Robust decentralised control strategies for large-scale web handling systems

Abstract

In web-transport systems, the main concern is to independently control speed and tension in spite of perturbations such as radius variations and changes of set point. Nevertheless, in these control techniques, tracking properties and perturbation rejection are interdependent and cannot be specified separately. In this paper, the authors first present multivariable decentralised H ∞ controllers with one or two degrees of freedom (DOF), with and without explicit integrator, applied to winding systems. Different controller structures are then considered: centralised and semi-decentralised controllers with or without overlapping. The 2DOF approach significantly improves the disturbance rejection while reducing the coupling between tension and velocity. The use of decentralised control leads to performance deterioration as compared to centralised control. The off-diagonal elements of the plant are represented as uncertainties. This enables to analyse the stability of a decentralised control structure.

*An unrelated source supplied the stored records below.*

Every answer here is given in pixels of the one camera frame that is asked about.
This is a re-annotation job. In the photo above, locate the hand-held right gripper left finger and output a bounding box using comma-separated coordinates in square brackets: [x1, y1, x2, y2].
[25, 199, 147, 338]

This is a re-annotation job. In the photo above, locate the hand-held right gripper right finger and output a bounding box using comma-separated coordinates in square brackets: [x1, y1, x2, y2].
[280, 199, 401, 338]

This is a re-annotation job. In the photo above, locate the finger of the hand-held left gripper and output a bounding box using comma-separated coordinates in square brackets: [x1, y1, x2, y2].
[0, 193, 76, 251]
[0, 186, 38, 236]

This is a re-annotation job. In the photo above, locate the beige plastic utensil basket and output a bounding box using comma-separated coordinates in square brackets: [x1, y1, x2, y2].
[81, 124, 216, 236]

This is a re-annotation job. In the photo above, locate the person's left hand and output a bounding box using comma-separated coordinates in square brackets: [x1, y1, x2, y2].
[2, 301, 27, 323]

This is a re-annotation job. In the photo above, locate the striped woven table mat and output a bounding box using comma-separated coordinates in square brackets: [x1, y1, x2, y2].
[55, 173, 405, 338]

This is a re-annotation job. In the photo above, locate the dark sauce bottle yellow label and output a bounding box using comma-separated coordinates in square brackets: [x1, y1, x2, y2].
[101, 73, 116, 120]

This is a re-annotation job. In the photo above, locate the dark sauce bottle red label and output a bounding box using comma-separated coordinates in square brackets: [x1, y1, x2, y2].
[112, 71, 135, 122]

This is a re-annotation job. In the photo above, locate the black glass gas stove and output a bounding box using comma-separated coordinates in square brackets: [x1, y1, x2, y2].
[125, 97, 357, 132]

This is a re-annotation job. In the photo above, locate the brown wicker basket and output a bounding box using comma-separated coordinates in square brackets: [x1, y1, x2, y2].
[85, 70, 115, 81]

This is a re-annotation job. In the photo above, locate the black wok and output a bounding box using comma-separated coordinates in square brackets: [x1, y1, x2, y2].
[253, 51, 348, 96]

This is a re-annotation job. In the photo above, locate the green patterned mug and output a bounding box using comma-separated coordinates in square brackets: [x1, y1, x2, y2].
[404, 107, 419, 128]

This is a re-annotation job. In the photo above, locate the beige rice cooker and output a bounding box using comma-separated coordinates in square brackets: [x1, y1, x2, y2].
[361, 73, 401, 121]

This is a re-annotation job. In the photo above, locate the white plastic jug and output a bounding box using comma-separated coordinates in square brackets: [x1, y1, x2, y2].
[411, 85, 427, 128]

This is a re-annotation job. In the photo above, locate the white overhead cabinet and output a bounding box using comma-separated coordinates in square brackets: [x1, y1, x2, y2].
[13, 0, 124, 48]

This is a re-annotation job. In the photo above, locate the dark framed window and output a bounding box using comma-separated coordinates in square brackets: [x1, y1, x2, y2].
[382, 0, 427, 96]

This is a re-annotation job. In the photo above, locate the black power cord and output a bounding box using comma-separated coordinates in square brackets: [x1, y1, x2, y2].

Finally, multivariable H ∞ controllers are presented, with and without integrator, applied to winding systems and determined by a bilinear matrix inequality (BMI) approach. This method consists in designing state-feedback control with the use of BMI optimisation. Insertion of full or partial integral action is discussed in this paper. Simulation results are given based on a nonlinear model identified on a 3-motor winding test bench. Experimental results have also been obtained with this set-up.